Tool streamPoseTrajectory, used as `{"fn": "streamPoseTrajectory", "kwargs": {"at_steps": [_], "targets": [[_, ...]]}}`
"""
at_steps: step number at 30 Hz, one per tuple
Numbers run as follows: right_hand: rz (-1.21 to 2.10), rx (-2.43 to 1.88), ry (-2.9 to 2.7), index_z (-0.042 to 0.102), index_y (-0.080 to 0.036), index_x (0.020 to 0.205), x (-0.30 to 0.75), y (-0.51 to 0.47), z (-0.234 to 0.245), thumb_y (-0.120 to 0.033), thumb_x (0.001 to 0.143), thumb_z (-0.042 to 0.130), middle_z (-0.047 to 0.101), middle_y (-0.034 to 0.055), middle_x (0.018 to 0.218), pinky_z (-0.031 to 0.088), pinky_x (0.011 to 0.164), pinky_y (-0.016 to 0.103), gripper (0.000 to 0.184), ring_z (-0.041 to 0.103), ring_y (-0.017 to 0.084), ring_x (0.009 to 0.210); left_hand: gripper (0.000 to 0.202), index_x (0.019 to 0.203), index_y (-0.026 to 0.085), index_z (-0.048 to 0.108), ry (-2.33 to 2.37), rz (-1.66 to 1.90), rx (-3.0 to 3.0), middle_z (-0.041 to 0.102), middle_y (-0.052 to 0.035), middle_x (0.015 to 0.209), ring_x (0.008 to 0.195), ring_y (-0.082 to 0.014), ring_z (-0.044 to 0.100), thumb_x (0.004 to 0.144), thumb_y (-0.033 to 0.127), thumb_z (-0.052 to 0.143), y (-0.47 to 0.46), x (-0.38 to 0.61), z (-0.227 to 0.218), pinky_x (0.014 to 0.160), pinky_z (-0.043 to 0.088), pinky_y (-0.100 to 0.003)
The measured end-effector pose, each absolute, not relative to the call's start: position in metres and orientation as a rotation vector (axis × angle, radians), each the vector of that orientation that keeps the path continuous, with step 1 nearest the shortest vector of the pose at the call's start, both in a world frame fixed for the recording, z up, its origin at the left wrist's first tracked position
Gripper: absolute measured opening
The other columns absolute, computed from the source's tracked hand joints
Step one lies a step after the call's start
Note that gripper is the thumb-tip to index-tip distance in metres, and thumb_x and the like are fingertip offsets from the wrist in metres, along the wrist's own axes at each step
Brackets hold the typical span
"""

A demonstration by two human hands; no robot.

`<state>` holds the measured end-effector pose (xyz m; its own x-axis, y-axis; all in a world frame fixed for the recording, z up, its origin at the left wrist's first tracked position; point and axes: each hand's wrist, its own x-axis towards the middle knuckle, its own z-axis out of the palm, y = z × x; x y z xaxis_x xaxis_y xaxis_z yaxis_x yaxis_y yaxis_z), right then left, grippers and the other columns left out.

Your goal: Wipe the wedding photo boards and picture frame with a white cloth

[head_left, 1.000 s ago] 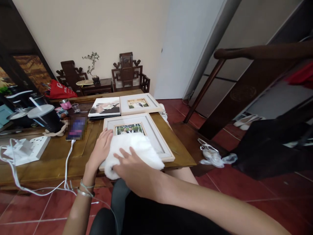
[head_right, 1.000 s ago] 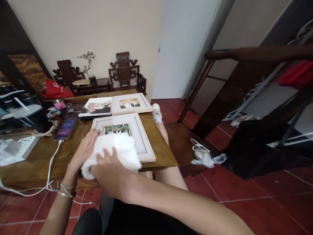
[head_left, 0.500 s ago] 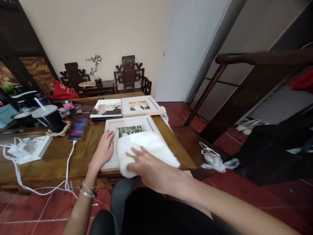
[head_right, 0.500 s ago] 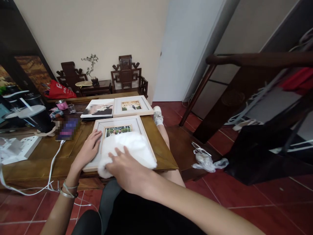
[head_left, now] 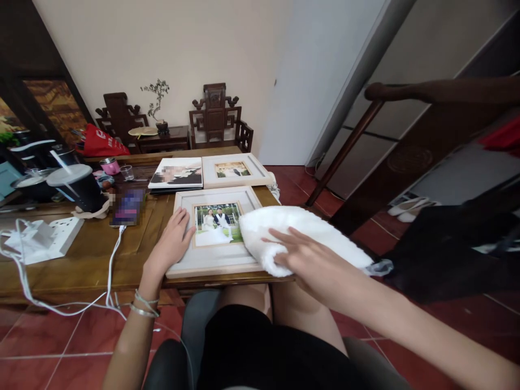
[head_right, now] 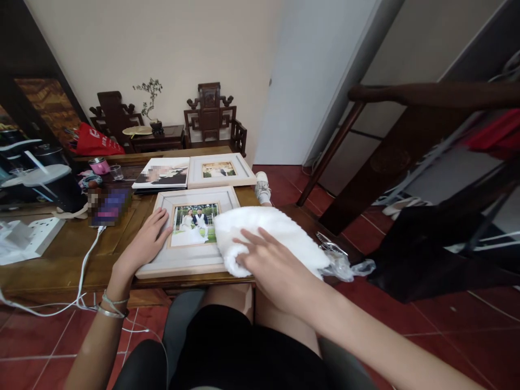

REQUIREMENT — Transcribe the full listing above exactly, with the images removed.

WRITTEN ANSWER —
Tool streamPoseTrajectory, used as `{"fn": "streamPoseTrajectory", "kwargs": {"at_steps": [_], "targets": [[_, ...]]}}`
"""
at_steps: step number at 30 Hz, one per tuple
Numbers run as follows: right_hand: rz (-1.21 to 2.10), rx (-2.43 to 1.88), ry (-2.9 to 2.7), index_z (-0.042 to 0.102), index_y (-0.080 to 0.036), index_x (0.020 to 0.205), x (-0.30 to 0.75), y (-0.51 to 0.47), z (-0.234 to 0.245), thumb_y (-0.120 to 0.033), thumb_x (0.001 to 0.143), thumb_z (-0.042 to 0.130), middle_z (-0.047 to 0.101), middle_y (-0.034 to 0.055), middle_x (0.018 to 0.218), pinky_z (-0.031 to 0.088), pinky_x (0.011 to 0.164), pinky_y (-0.016 to 0.103), gripper (0.000 to 0.184), ring_z (-0.041 to 0.103), ring_y (-0.017 to 0.084), ring_x (0.009 to 0.210); left_hand: gripper (0.000 to 0.202), index_x (0.019 to 0.203), index_y (-0.026 to 0.085), index_z (-0.048 to 0.108), ry (-2.33 to 2.37), rz (-1.66 to 1.90), rx (-3.0 to 3.0), middle_z (-0.041 to 0.102), middle_y (-0.052 to 0.035), middle_x (0.015 to 0.209), ring_x (0.008 to 0.195), ring_y (-0.082 to 0.014), ring_z (-0.044 to 0.100), thumb_x (0.004 to 0.144), thumb_y (-0.033 to 0.127), thumb_z (-0.052 to 0.143), y (-0.47 to 0.46), x (-0.38 to 0.61), z (-0.227 to 0.218), pinky_x (0.014 to 0.160), pinky_z (-0.043 to 0.088), pinky_y (-0.100 to 0.003)
The measured end-effector pose, each absolute, not relative to the call's start: position in metres and orientation as a rotation vector (axis × angle, radians), each the vector of that orientation that keeps the path continuous, with step 1 nearest the shortest vector of the pose at the call's start, both in a world frame fixed for the recording, z up, its origin at the left wrist's first tracked position
Gripper: absolute measured opening
The other columns absolute, computed from the source's tracked hand joints
Step one lies a step after the call's start
Note that gripper is the thumb-tip to index-tip distance in metres, and thumb_x and the like are fingertip offsets from the wrist in metres, along the wrist's own axes at each step
Brackets hold the typical span
"""

A demonstration by two human hands; no robot.

`<state>` holds the measured end-effector pose (xyz m; its own x-axis, y-axis; all in a world frame fixed for the recording, z up, its origin at the left wrist's first tracked position; point and axes: each hand's wrist, its own x-axis towards the middle knuckle, its own z-axis out of the palm, y = z × x; x y z xaxis_x xaxis_y xaxis_z yaxis_x yaxis_y yaxis_z), right then left, grippers and the other columns left out.

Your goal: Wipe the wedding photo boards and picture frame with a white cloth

[head_left, 1.000 s ago] 
[head_right, 1.000 s ago] 
[head_left, 0.500 s ago] 
[head_right, 0.500 s ago] 
[head_left, now] 
[head_right, now] 

The requested output has been given in full.